What is being asked>
Counting every line in the records below that holds "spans", give the total and add nothing.

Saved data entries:
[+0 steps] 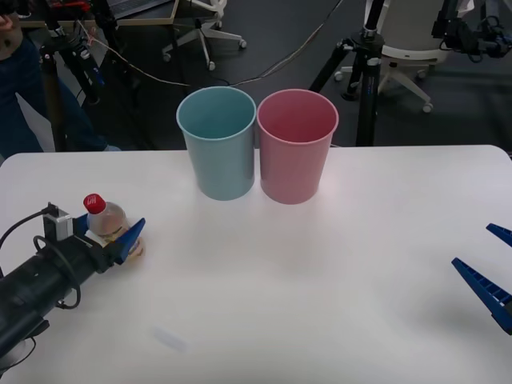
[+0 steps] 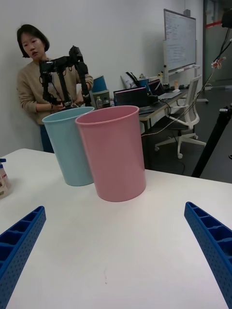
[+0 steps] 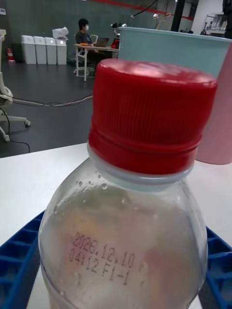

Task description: Grasp the object on the table and drop it into the matching bin: aluminum can to the light blue bin, PET bottle to the pink bin.

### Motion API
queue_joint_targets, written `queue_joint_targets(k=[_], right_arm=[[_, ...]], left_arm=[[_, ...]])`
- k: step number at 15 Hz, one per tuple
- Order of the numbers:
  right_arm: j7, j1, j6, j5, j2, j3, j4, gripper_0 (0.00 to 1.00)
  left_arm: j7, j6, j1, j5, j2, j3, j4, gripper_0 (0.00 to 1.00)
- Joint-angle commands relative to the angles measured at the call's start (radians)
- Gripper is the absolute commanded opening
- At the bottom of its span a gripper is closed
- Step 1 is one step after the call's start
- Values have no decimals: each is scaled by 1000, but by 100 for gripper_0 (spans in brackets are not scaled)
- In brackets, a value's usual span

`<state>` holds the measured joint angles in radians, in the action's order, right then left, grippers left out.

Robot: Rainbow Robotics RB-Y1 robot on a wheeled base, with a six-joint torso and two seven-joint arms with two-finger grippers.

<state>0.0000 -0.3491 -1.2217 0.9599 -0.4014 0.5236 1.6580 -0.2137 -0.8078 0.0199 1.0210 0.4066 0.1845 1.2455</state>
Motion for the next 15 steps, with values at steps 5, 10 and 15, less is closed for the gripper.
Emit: queue_joint_targets(k=[5,10,15], right_arm=[[0,0,0,0,0,0,0,100],[0,0,0,0,0,0,0,100],[0,0,0,0,0,0,0,100]], left_arm=[[4,1,0,-1,1,6,0,0],[7,-47,-8,1,1,21,5,0],[45,-54,-143,4,20,30,193,0]])
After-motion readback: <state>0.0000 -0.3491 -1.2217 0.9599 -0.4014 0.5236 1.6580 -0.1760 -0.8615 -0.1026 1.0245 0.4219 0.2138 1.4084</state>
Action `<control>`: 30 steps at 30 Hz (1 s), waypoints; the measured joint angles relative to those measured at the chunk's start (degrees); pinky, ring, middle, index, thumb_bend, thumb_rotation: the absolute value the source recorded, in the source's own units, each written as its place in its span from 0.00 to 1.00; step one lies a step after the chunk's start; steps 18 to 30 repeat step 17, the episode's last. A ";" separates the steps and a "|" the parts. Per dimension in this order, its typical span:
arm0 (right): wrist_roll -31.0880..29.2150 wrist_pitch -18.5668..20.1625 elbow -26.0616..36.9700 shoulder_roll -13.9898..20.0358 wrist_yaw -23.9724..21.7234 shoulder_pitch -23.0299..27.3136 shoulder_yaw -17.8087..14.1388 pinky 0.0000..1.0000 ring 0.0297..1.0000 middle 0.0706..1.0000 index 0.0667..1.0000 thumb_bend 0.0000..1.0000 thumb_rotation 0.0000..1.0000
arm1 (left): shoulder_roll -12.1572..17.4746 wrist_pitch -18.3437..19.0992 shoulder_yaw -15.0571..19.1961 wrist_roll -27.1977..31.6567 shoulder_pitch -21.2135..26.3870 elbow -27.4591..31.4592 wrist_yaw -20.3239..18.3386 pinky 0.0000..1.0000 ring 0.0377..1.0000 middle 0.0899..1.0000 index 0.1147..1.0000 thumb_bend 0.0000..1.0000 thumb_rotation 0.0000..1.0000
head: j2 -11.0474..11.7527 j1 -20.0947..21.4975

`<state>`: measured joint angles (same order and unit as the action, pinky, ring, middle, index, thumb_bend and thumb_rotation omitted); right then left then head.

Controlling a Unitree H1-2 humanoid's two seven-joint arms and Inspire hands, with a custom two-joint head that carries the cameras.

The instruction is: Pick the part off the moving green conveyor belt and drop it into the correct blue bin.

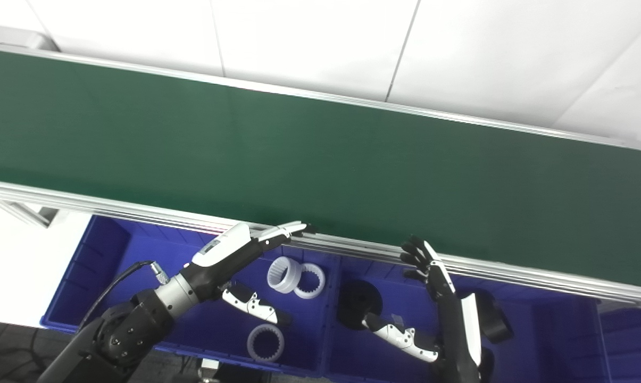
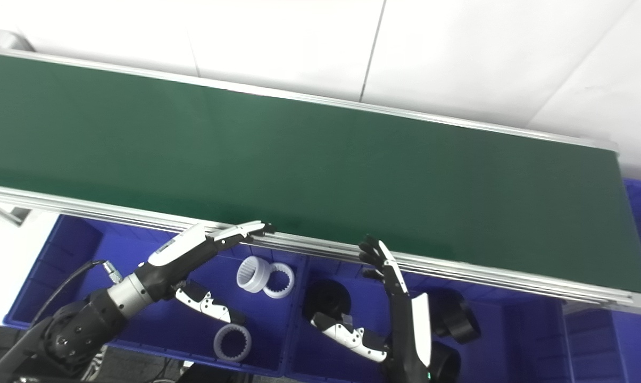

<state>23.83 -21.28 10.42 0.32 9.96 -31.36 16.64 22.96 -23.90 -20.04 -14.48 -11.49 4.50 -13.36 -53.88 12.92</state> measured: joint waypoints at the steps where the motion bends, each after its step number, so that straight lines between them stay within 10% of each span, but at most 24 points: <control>1: 0.03 0.01 0.00 -0.11 -0.04 -0.07 0.03 0.71 0.80 0.84 0.87 0.82 0.46 | -0.36 -0.02 -0.02 1.89 0.17 -0.58 -0.36 0.83 0.92 0.95 0.90 0.44 0.40 | 0.00 0.96; 5: 0.41 0.19 0.02 -0.73 -0.14 -0.14 0.06 0.71 0.81 0.84 0.88 0.81 0.47 | -2.19 -0.25 0.17 5.55 0.61 -3.91 -1.28 0.88 0.94 0.97 0.93 0.51 0.81 | -0.09 1.85; 9: 1.20 0.59 0.03 -1.27 -0.37 -0.52 0.12 0.71 0.81 0.84 0.88 0.81 0.47 | -3.06 0.26 0.70 10.17 0.59 -6.04 -3.24 0.91 0.95 0.97 0.93 0.49 0.78 | -0.18 1.50; 17: 1.15 0.83 0.03 -1.26 -0.81 -0.56 0.07 0.72 0.80 0.84 0.88 0.80 0.45 | -3.69 7.07 2.23 12.93 -0.06 -2.82 -5.87 0.94 0.98 0.98 0.98 0.78 0.79 | 0.09 1.41; 30: 1.15 0.83 0.03 -1.26 -0.81 -0.56 0.07 0.72 0.80 0.84 0.88 0.80 0.45 | -3.69 7.07 2.23 12.93 -0.06 -2.82 -5.87 0.94 0.98 0.98 0.98 0.78 0.79 | 0.09 1.41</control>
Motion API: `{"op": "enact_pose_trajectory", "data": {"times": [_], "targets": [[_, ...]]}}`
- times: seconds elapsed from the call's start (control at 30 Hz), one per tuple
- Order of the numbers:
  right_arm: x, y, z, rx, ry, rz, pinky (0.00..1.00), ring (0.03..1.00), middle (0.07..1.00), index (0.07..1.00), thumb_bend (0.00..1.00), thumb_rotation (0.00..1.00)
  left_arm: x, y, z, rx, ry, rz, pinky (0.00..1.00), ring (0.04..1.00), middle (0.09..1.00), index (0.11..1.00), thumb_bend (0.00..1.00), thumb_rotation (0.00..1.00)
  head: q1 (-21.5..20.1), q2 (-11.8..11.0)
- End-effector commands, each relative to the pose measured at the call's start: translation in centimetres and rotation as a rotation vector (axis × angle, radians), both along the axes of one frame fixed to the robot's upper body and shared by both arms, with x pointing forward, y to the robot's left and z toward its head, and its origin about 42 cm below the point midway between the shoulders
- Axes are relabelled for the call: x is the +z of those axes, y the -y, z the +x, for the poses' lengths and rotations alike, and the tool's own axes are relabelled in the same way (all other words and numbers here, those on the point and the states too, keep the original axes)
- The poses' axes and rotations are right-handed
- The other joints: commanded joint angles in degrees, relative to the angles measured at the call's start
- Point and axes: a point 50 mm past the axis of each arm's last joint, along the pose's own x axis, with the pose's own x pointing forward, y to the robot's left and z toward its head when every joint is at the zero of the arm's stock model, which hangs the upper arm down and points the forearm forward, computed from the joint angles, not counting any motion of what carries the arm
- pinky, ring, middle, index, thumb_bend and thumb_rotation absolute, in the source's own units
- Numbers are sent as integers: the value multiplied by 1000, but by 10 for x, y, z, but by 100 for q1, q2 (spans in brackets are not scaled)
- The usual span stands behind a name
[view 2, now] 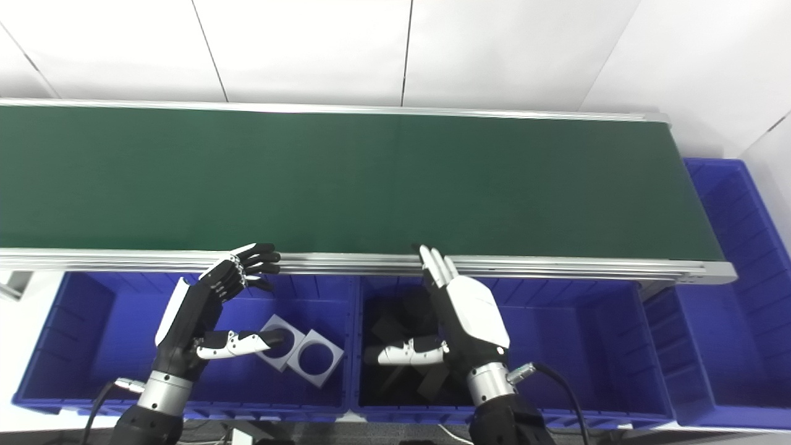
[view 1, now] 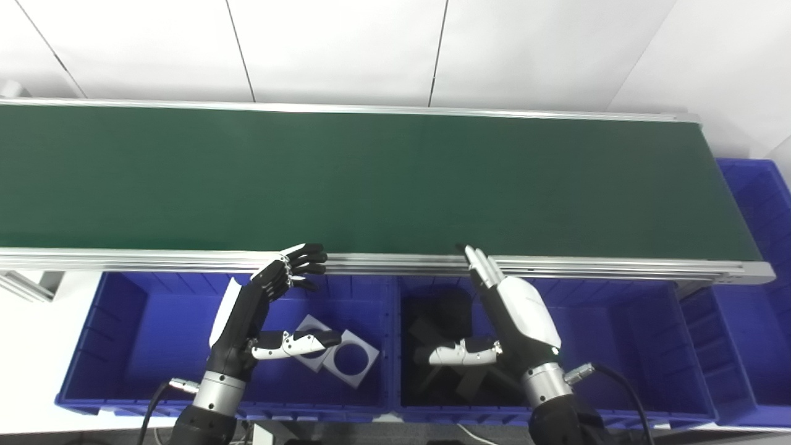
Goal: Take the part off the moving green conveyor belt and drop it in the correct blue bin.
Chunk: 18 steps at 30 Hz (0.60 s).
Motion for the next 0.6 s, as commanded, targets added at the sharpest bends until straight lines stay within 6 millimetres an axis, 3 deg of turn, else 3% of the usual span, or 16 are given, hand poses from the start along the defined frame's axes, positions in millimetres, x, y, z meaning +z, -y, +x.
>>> {"op": "enact_pose_trajectory", "data": {"times": [0.0,0.2,0.57], "targets": [[7,-5,-4,11,73,129,857,1000,1000,1000,953,420,12,0,2,-14,59,0,587,711,762,780,855,274,31,-3],[3,-3,-11,36,66,322,809,904,957,993,931,394,11,1,0,-12,58,1,591,711,760,781,854,275,112,6],[-1,6,-16,-9,18,504,755,845,897,961,906,326,13,10,0,-6,66,-15,616,716,758,782,850,270,263,51]]}}
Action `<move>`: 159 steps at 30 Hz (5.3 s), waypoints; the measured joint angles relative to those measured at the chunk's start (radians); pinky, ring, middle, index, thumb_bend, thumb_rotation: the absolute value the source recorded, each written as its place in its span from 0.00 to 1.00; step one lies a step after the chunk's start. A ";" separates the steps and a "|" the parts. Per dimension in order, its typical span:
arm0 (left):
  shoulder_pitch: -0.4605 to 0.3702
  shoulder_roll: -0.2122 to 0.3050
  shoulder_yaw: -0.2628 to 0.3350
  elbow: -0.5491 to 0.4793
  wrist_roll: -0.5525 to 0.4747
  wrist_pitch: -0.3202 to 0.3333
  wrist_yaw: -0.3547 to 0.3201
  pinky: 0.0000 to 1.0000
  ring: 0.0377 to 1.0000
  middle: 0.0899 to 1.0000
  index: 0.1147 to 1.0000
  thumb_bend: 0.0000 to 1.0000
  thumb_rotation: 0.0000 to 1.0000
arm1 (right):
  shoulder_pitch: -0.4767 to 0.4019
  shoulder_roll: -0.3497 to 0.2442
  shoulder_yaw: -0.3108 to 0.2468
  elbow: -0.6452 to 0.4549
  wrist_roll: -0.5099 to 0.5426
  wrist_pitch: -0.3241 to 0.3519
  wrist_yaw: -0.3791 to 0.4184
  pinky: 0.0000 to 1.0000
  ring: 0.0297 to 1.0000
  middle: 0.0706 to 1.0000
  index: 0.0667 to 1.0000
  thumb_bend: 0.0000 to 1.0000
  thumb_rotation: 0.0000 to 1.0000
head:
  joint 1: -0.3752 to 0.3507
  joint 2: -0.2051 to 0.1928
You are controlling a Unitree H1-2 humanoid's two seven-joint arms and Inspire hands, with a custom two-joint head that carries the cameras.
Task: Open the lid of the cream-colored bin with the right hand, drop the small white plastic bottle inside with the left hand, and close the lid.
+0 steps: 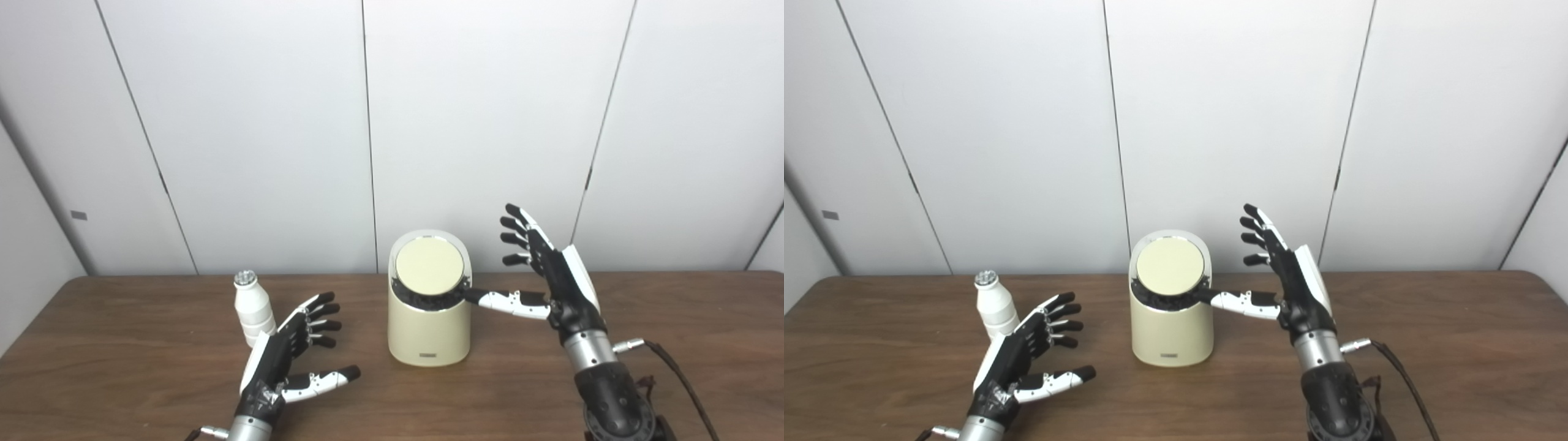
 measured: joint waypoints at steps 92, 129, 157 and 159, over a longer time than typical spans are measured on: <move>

Response to this exercise>
3